Mean values of lateral distance to the roadside were compared performing ANOVAs with repeated measurements including lane width, section and oncoming traffic. The factors oncoming traffic (F(3.80, 155.72) = 8.64, p < .001, ηp2 = .17) and section (F(2.13, 87.50) = 30.22, p < .001, ηp2 = .42) were identified as significant main effects. Lane width also led to significantly different lateral distances (F (1, 44) = 12.79, p < .001, ηp2 = .24).

Fig. 4.
figure 4

Mean values of lateral distance to the roadside for each section for lane width 2.75 m, dashed line represents a theoretical central ego vehicle position

Fig. 5.
figure 5

Mean values of lateral distance to the roadside for each section for lane width 3.00 m, dashed line represents a theoretical central ego vehicle position

4 Conclusion and Outlook

The aim of this study was to gain more knowledge on manual driving to implement better reactive trajectories that include less negative side effects, e.g. passing oncoming traffic with too small distances to the OV or to the roadside, and that lead to a better driving experience. The use of manual drivers’ trajectories as basis for implementing highly automated driving trajectories shows high potential to increase perceived safety on straights and curves [22,23,24,25].
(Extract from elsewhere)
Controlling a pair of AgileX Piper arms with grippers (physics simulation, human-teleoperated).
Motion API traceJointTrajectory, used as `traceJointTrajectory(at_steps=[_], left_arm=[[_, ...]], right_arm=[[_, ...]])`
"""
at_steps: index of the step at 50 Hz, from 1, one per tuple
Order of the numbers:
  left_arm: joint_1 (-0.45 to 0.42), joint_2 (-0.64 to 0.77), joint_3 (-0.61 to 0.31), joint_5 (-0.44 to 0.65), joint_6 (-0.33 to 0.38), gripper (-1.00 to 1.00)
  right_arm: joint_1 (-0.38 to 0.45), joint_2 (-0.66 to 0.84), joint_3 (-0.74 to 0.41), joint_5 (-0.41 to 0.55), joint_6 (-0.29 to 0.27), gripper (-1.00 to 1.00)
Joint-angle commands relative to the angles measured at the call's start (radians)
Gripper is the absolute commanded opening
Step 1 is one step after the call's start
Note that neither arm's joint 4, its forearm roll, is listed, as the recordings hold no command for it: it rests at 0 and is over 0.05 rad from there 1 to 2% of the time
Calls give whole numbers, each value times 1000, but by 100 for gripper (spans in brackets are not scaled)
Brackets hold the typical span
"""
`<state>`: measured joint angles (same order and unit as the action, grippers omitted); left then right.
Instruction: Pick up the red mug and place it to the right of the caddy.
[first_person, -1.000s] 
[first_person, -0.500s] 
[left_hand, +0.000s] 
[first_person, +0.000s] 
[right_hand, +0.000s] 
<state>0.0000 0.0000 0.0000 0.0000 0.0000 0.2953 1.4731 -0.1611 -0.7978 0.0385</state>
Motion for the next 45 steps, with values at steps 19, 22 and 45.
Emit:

Results of the study show that without oncoming traffic, participants tended to favour a slightly off-centred position of the ego vehicle by about 0.25 m. When considering the oncoming traffic situations, a distinction can be made with regard to the type of oncoming traffic. On both lane widths, differences in lateral position are found comparing none oncoming traffic, oncoming cars, oncoming cars with lateral offset and oncoming trucks. When meeting oncoming vehicles, the lateral safety distance should be increased by moving about 0.10 m to 0.15 m to the roadside based on the trajectory without oncoming traffic. The results show less trajectory reactions than shown by studies in curves [15, 17].

These results amplify the need of adaptive trajectories for highly automated vehicles to generate a positive driving experience and, therefore, higher acceptance rates of highly automated vehicles [9, 26]. In all use cases, a safe driving performance has to be guaranteed. Finally, the limitations of studies in fixed-based driving simulators depict the transfer of the results to real world driving situations. Specific use cases can be researched and various parameters (e.g. speed, lateral distance, angle of the brake pedal) can be recorded in driving simulator studies [27]. Of course, no movement forces are perceptible, but the visual impression has a great influence on the perception of oncoming traffic situations and perceived lateral distances. The study focused on straights on rural roads with minimal longitudinal and lateral accelerations, so that the absence of movement forces is not that important. Nevertheless, it is very much recommended to conduct a similar study in a real-world driving environment. The results also cover only a small part of existing use cases. Other factors, such as straights with additional horizontal course or the influence of additional traffic on the ego vehicle’s lane, are further topics to be investigated.